5. Write the dates and information on the back of your pictures. "Your mom has always done that for me," I remember her saying. (Ok, so, I'll have to use an archive-safe pencil so my scrapbook friends don't retaliate, but I'll try to document my pictures better. Especially those I give away.)

6. Know the history of your family. Grandma always loved to share stories of her life with anyone who would listen. I was always perched, ready to hear another story about her (in my mind) very colorful and vibrant life. Especially the story of her and my grandpa, John. I loved those stories. I still love those stories.

7. Love your family. Love your spouse. Take care of each other. She did all of that and then some. I am better for having her as my grandmother.

I could go on and on, but I won't. I'm too teary-eyed now. I don't want to make her out as the next candidate for sainthood, but she was my grandma and I love and miss her terribly. Time has passed, but it's still emotional thinking about her being gone. I'm thrilled to have a couple pieces of her artwork, several pictures of her, some great memories of summers at the farm, and a box full of letters and cards from her, to remember her by. Some of my most treasured possessions are the memories I have of all of my grandparents. I wish this for Braden.


Not even a month later, on February 4, Brady's Aunt Terry passed away. She had been sick for awhile, but not sick enough to leave us. She took a turn and was gone within hours. She was always so quiet, but so much fun to be around. Not to mention, loved so much for her thoughtful ways. I learned so much more about her after she passed. I wish I had known what a great seamstress she was. I would have like to have talked to her about that. I'm sure she could have taught me a few hundred things.

I have Aunt Terry's sewing boxes and feel close to her when I go through them. You know, I think you can learn a lot about a woman by seeing what's in her sewing box. Now that I think about it, I was always interested in what was in my Grandma Siebenmorgan's sewing box, and my mom's too. All of these ladies had wonderfully full boxes with thread, buttons, thimbles, fabric swatches and pattern paper, and scissors .... only to be used for sewing. Me? I have one of those free travel sewing kits that you get in the fancy hotel rooms. My scissors? I usually find them in the garage next to something sticky, or in my kid's room....next to something sticky.

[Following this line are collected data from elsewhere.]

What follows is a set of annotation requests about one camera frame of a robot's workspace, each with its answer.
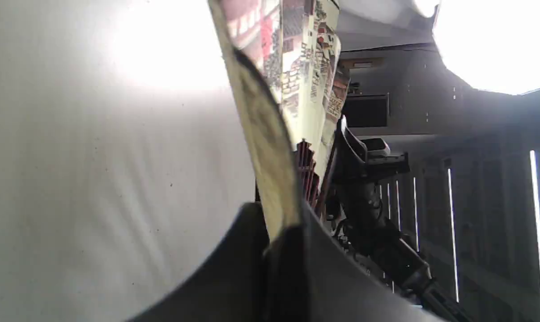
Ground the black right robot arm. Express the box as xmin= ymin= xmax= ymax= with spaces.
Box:
xmin=332 ymin=116 xmax=470 ymax=322

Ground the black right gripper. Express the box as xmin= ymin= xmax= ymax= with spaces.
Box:
xmin=332 ymin=115 xmax=410 ymax=188

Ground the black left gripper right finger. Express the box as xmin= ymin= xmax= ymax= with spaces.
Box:
xmin=266 ymin=202 xmax=440 ymax=322

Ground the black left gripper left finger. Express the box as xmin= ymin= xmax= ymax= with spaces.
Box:
xmin=132 ymin=203 xmax=268 ymax=322

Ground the painted paper folding fan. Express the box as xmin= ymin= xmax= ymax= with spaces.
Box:
xmin=208 ymin=0 xmax=349 ymax=242

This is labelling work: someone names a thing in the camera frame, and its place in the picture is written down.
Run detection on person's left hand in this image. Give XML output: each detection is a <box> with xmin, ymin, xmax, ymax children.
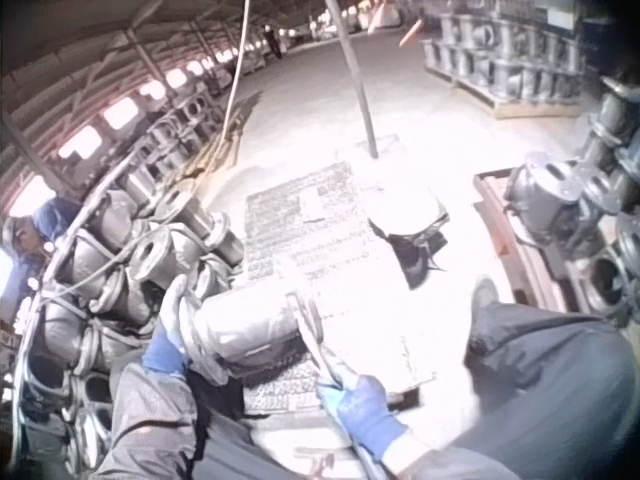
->
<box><xmin>141</xmin><ymin>275</ymin><xmax>202</xmax><ymax>378</ymax></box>

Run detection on person's right hand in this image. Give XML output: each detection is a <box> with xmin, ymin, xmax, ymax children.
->
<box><xmin>314</xmin><ymin>372</ymin><xmax>409</xmax><ymax>460</ymax></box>

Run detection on grey metal hand tool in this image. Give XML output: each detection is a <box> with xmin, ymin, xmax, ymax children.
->
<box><xmin>283</xmin><ymin>291</ymin><xmax>387</xmax><ymax>480</ymax></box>

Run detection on grey flanged pipe casting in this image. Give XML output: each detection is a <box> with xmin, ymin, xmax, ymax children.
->
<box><xmin>185</xmin><ymin>278</ymin><xmax>327</xmax><ymax>387</ymax></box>

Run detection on pile of grey flanged castings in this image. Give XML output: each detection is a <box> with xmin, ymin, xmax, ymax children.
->
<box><xmin>8</xmin><ymin>29</ymin><xmax>284</xmax><ymax>480</ymax></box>

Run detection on metal floor grate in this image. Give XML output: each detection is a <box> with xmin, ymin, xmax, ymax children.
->
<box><xmin>243</xmin><ymin>160</ymin><xmax>437</xmax><ymax>417</ymax></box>

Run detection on person's legs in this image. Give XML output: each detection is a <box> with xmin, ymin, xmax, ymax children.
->
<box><xmin>199</xmin><ymin>276</ymin><xmax>640</xmax><ymax>480</ymax></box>

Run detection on grey metal pole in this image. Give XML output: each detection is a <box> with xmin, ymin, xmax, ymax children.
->
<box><xmin>325</xmin><ymin>0</ymin><xmax>379</xmax><ymax>157</ymax></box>

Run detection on red pallet with grey castings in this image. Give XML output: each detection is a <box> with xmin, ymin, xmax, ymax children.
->
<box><xmin>472</xmin><ymin>74</ymin><xmax>640</xmax><ymax>329</ymax></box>

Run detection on orange cone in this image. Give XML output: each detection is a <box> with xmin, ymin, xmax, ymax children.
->
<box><xmin>398</xmin><ymin>18</ymin><xmax>427</xmax><ymax>50</ymax></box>

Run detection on wooden pallet with stacked castings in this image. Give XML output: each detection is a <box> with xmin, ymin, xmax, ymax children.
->
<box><xmin>421</xmin><ymin>0</ymin><xmax>599</xmax><ymax>120</ymax></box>

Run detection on white hanging rope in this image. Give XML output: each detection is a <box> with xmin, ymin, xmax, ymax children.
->
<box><xmin>217</xmin><ymin>0</ymin><xmax>252</xmax><ymax>147</ymax></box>

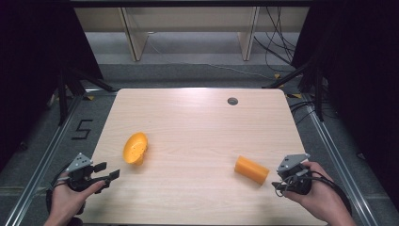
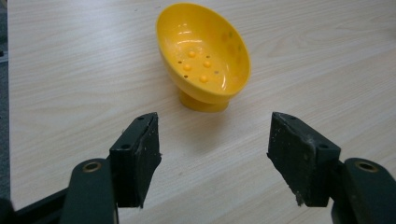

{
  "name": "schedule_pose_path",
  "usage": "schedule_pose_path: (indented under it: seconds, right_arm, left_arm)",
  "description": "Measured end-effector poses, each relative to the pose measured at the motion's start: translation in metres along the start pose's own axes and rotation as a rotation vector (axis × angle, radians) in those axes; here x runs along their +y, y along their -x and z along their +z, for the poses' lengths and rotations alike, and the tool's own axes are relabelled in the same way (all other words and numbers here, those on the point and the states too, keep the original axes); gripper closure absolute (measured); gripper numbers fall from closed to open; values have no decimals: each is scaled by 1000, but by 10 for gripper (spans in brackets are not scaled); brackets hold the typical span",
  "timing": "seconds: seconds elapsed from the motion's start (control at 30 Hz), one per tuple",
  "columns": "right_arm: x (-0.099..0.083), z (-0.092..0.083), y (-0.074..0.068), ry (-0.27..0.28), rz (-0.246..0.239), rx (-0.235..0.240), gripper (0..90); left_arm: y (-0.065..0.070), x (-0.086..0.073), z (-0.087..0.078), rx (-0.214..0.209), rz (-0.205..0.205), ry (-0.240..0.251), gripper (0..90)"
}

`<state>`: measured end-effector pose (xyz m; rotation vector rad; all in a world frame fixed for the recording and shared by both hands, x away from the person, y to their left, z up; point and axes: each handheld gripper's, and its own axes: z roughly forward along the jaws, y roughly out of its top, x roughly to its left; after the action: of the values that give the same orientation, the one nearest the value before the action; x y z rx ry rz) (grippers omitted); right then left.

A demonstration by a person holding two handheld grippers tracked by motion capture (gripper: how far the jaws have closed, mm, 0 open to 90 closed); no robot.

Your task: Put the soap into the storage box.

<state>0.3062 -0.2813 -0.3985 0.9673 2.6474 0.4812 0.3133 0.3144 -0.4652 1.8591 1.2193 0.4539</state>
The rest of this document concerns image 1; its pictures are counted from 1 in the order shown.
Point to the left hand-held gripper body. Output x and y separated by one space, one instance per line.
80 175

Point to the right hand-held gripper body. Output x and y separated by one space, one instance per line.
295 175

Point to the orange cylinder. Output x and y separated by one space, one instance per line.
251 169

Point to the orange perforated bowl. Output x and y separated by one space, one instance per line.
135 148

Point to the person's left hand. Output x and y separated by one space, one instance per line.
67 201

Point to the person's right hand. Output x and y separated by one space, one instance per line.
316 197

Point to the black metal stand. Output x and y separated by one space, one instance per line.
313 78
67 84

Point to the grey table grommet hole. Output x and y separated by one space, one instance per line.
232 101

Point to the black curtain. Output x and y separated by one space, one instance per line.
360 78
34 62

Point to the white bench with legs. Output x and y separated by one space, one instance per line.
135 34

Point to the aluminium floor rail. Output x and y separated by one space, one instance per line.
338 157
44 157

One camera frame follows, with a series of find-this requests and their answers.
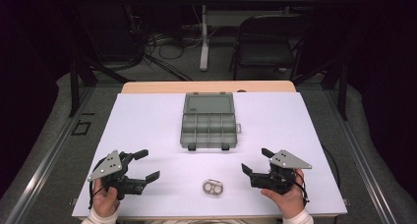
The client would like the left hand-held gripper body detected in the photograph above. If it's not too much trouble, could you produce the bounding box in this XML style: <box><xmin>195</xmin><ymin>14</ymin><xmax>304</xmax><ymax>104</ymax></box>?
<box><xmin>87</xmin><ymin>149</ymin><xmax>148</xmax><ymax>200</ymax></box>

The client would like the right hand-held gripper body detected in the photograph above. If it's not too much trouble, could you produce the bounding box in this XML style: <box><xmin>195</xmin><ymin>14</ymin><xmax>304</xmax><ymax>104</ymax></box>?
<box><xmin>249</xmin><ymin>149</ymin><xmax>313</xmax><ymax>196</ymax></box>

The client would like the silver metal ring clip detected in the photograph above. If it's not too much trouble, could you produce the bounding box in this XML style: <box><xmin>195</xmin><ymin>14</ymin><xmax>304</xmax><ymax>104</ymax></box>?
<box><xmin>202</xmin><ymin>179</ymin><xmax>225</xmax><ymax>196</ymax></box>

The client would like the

In the middle of this, on January 19, 2010, we were so very blessed to welcome the newest member of our family, my nephew, Jackson Dean Seckman. Jason and Mindy are fantastic parents to three kids now, twins Maddie and Mason, and little Jackson. Jackson is just a doll! Of course, I haven't been able to visit yet, but I can't wait to get there to hold him. Hopefully he won't be in highschool by then! Might be kind of embarassing....for everyone.
In March, just when things might be slowing down a bit, my dad found out he has prostate cancer. He's being very positive about it. I know in my heart that he'll be fine. It's just one more thing for my parents to deal with. Can't they just be retired, and enjoy life?

Not near enough energy to rehash the rest of the last couple of months, so maybe I'll just add some pictures and a couple of captions...

Went to Orlando for work at the end of January, and took the boys with me to have a little bit of a vacation.

Braden's hockey team was seeded 6th in the end-of-the-season tournament and ended up winning the whole darned thing!


Braden started volleyball this season. Loves it! He's a natural - just like his cousins Dani and Jordyn.

My niece, Dani, went to prom this year and asked me to help her with her hair and make up. That was fun to do something girlie. Thanks Dani, for inviting me to help!